YOUR INSTRUCTIONS: Only an exact repetition of the lines from the one holding "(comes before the" to the end of the data is wanted, with pictures left out.

INPUT DATA:
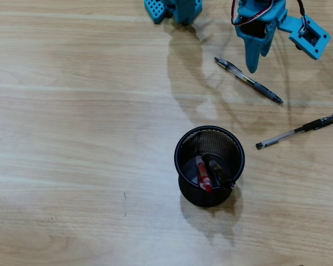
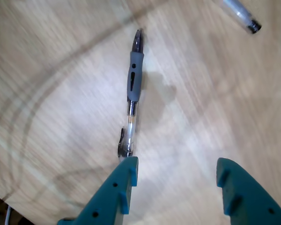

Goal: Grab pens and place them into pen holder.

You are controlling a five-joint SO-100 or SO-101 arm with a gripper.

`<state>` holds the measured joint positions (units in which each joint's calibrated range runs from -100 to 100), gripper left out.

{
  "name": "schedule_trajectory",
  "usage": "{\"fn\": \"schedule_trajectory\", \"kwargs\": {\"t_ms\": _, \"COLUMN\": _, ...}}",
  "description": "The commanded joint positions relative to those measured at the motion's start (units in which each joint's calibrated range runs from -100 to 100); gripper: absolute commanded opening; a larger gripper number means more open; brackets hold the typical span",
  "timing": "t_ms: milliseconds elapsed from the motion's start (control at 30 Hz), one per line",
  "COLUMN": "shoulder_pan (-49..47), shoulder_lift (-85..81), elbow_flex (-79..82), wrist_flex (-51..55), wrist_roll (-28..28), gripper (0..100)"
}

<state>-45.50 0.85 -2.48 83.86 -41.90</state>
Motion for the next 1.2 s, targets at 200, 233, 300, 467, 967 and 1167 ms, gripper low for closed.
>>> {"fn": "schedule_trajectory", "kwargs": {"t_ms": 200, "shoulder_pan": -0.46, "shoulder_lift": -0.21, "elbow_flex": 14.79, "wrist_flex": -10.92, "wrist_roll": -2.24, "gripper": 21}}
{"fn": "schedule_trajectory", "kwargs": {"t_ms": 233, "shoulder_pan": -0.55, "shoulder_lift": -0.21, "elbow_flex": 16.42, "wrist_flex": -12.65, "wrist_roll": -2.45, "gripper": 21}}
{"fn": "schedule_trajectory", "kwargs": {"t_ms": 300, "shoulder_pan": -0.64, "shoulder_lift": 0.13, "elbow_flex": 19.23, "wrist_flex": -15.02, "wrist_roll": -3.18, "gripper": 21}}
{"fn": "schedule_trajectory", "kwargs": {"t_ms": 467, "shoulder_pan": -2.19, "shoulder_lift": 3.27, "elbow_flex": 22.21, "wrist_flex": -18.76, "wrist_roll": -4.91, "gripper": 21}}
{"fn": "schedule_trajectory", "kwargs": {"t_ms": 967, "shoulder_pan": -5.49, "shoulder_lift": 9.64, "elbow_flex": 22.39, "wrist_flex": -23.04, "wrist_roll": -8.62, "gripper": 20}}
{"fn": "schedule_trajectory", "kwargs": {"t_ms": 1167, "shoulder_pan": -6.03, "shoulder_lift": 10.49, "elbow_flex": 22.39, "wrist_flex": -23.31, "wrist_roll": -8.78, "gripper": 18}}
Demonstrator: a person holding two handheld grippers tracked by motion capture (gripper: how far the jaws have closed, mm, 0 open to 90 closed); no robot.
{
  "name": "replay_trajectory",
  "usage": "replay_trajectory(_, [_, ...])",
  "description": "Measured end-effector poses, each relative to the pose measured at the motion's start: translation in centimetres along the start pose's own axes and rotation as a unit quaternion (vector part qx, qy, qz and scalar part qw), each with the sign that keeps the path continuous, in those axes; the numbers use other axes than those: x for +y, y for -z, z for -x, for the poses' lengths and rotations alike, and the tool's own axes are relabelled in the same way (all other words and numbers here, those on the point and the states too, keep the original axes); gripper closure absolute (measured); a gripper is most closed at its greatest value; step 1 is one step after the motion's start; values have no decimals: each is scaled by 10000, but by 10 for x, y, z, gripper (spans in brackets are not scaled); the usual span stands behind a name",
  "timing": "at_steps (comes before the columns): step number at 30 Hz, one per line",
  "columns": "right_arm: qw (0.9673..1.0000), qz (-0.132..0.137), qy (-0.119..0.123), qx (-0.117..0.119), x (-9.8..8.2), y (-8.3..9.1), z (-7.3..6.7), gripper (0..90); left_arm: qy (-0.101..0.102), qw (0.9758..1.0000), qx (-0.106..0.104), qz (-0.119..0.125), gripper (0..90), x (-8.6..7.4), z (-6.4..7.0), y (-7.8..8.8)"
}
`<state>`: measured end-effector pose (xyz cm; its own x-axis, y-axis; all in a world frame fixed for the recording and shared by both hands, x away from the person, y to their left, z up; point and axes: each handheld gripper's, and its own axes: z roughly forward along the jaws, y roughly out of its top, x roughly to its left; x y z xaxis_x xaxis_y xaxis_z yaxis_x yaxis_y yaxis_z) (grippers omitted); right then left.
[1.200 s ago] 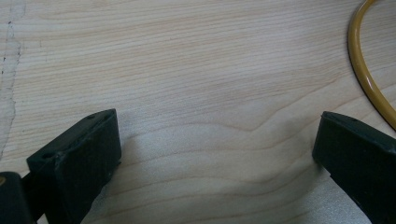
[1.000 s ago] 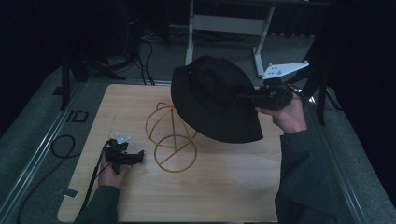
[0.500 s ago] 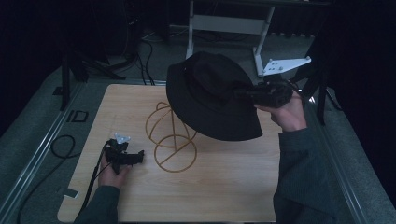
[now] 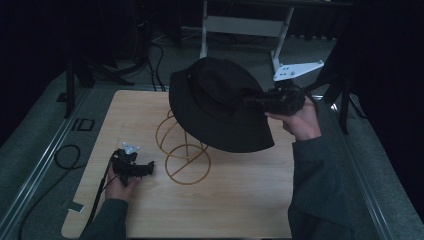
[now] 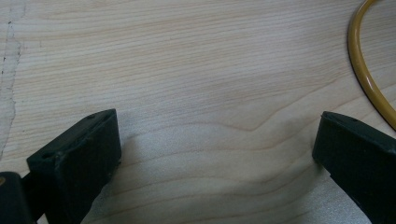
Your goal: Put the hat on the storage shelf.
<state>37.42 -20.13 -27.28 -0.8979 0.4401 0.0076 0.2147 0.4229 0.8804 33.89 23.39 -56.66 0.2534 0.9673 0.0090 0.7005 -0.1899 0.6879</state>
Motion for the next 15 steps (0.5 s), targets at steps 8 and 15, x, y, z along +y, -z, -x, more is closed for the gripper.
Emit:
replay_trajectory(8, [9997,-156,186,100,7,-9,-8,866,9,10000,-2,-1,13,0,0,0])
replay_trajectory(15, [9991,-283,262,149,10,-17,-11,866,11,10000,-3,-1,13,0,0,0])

WRITTEN SOLUTION:
  "timing": "at_steps (comes before the columns): step number at 30 Hz, one per line",
  "columns": "right_arm: qw (0.9673..1.0000), qz (-0.132..0.137), qy (-0.119..0.123), qx (-0.117..0.119), x (-9.8..8.2), y (-8.3..9.1), z (-7.3..6.7), gripper (0..90); left_arm: qy (-0.101..0.102), qw (0.9758..1.0000), qx (-0.106..0.104), qz (-0.119..0.125), gripper (0..90), x (-8.6..7.4), z (-6.4..7.0), y (-7.8..8.8)"
}
`<state>`: measured end-effector pose (xyz cm; its own x-axis, y-axis; all in a world frame fixed for the recording and shared by both hands, x away from the person, y to their left, z up; point and axes: each handheld gripper's, and its own axes: z roughly forward along the jaws, y roughly out of its top, x roughly to its left; x y z xaxis_x xaxis_y xaxis_z yaxis_x yaxis_y yaxis_z) (grippers omitted); right then left.
[1.200 s ago] 
[1.000 s ago] 
[0.500 s ago] 
[now] 
[now] 
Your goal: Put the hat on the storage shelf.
<state>37.42 -20.13 -27.28 -0.8979 0.4401 0.0076 0.2147 0.4229 0.8804 33.89 23.39 -56.66 0.2534 0.9673 0.0090 0.7005 -0.1899 0.6879</state>
Motion for the next 15 steps (0.5 s), targets at steps 8 and 15, x, y, z along +y, -z, -x, more is closed for the gripper.
Emit:
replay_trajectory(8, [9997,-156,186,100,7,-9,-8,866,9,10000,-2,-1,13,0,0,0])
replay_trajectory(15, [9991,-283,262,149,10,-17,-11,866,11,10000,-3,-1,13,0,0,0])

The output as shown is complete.